--- START ---

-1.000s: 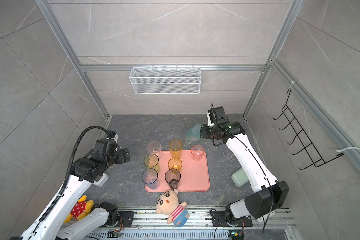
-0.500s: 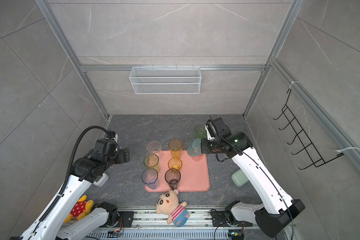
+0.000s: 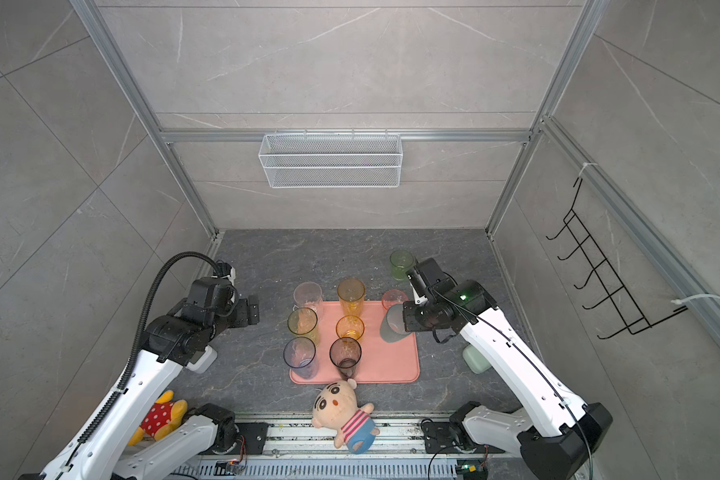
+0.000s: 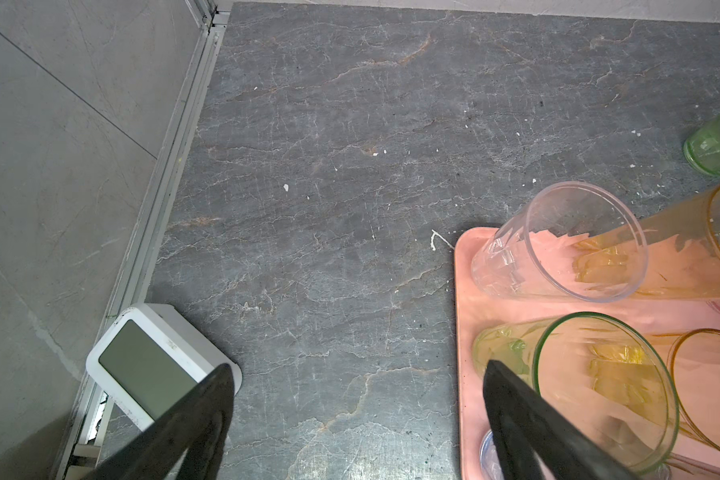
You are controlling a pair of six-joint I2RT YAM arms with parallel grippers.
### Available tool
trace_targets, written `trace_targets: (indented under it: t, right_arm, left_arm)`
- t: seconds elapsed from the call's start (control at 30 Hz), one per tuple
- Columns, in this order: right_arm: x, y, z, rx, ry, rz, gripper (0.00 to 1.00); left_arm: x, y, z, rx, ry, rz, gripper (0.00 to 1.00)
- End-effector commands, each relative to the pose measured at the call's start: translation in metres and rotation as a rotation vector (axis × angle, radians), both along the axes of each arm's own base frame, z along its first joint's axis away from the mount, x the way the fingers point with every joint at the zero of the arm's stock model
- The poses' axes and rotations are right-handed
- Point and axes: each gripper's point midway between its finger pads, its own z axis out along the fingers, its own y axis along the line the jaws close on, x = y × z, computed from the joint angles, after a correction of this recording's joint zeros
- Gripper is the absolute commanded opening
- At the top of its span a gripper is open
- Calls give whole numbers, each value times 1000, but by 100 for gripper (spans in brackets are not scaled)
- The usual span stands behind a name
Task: Place the glasses into the tray
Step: 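Lift the teal glass and carry it toward the tray's near corner, then lower the teal glass onto the tray and open the right gripper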
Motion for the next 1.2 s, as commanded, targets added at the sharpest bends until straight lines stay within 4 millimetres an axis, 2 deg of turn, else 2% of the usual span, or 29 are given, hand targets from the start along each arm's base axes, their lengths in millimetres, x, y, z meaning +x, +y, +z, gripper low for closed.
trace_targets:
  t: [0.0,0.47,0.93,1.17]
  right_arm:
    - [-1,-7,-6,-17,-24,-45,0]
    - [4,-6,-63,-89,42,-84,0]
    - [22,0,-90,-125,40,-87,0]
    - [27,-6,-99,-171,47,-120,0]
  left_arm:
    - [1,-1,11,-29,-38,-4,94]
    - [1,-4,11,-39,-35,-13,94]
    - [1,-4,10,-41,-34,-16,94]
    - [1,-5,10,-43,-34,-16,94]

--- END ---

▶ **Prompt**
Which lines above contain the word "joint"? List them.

▶ **Response for this exercise**
You are controlling a pair of six-joint I2RT YAM arms with parallel grippers.
- End-effector commands, each relative to the pose measured at the call's start: translation in metres and rotation as a rotation vector (axis × angle, radians), both along the axes of each arm's own base frame, z along its first joint's axis away from the mount, x the way the fingers point with every joint at the zero of the arm's stock model
- Point and axes: each gripper's point midway between its finger pads, its own z axis out along the fingers, its own y axis along the line the jaws close on, x = y × z, computed from the joint angles, after a correction of this recording's joint zeros

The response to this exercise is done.